WHOLE EXOME SEQUENCING FOR THORACIC AORTIC ANEURYSM: THE FUTURE IS HERE
John A. Elefteriades, M.D., Yale University School of Medicine, New Haven, CT, USA
Background: Convincing evidence is accumulating that genetics play an important etiologic role in thoracic aortic aneurysm and dissection (TAAD). Multiple genes have been found to cause syndromic and familial TAAD. The current study evaluates the impact of genetic testing via whole exome sequencing (WES) for a panel of genes associated with TAAD as a clinical test performed at a specialized aortic center.
Methods: WES was offered as an ongoing clinical test to 188 patients (mean age 59.2±14.8 years, range 13-85, 131 males (69.7%)) with TAAD. Thirty-four patients were declined testing for insurance reasons. DNA was extracted from saliva samples collected in Oragene kits. DNA exonic fragments were sequenced on the Illumina HiSeq platform. The resulting sequence was analyzed for single nucleotide variants and small insertions and deletions differing from the reference genome (Human Genome 19, HG19). To date, genetic results were available for 102 patients (66.2%).

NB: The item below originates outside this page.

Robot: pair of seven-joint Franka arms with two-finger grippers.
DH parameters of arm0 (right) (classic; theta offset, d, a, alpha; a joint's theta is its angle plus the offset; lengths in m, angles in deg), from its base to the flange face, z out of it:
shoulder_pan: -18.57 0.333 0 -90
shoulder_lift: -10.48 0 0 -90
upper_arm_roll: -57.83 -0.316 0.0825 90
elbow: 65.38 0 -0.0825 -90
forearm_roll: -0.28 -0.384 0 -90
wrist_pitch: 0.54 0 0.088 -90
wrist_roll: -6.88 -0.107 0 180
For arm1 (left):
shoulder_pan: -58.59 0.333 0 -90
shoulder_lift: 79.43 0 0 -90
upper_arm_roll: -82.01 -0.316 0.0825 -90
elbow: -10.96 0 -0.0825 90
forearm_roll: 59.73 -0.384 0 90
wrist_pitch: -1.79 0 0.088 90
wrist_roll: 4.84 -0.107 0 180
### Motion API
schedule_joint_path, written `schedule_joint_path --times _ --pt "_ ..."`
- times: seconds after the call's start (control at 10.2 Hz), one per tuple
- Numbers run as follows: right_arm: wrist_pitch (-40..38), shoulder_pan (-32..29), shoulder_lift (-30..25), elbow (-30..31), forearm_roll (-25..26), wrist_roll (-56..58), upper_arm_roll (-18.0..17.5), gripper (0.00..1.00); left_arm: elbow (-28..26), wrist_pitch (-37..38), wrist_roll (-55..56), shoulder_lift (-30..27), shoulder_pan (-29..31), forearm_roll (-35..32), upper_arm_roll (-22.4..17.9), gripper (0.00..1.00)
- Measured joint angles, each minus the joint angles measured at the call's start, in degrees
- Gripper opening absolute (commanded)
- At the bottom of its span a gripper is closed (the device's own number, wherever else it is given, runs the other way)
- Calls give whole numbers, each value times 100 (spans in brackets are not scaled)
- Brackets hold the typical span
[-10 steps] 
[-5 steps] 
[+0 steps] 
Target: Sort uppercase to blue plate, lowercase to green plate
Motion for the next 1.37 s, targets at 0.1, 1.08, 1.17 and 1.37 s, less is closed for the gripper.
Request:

Results: The panel of tested genes is presented in Figure 1. Three patients (2.9%) had a deleterious mutation identified in the FBN1, COL5A1, and MYLK genes. Twenty patients (19.6%) had suspicious variants of unknown significance (previously unreported) in one or more of these genes: FBN1 (n=5), MYH11 (n=4), ACTA2 (n=2), COL1A1 (n=2), FLNA (n=2), TGFBR1 (n=2), COL3A1 (n=1), COL5A1 (n=1), COL5A2 (n=1), NOTCH1 (n=1), PRKG1 (n= 1), and TGFBR3 (n=1). Identified mutations had implications for clinical management. Seventy-three patients (71.6%) had no medically important genetic alterations.
Conclusion: Routine genetic screening of patients with TAAD provides important information that enables genetically personalized care and permits identification of novel mutations responsible for aortic pathology.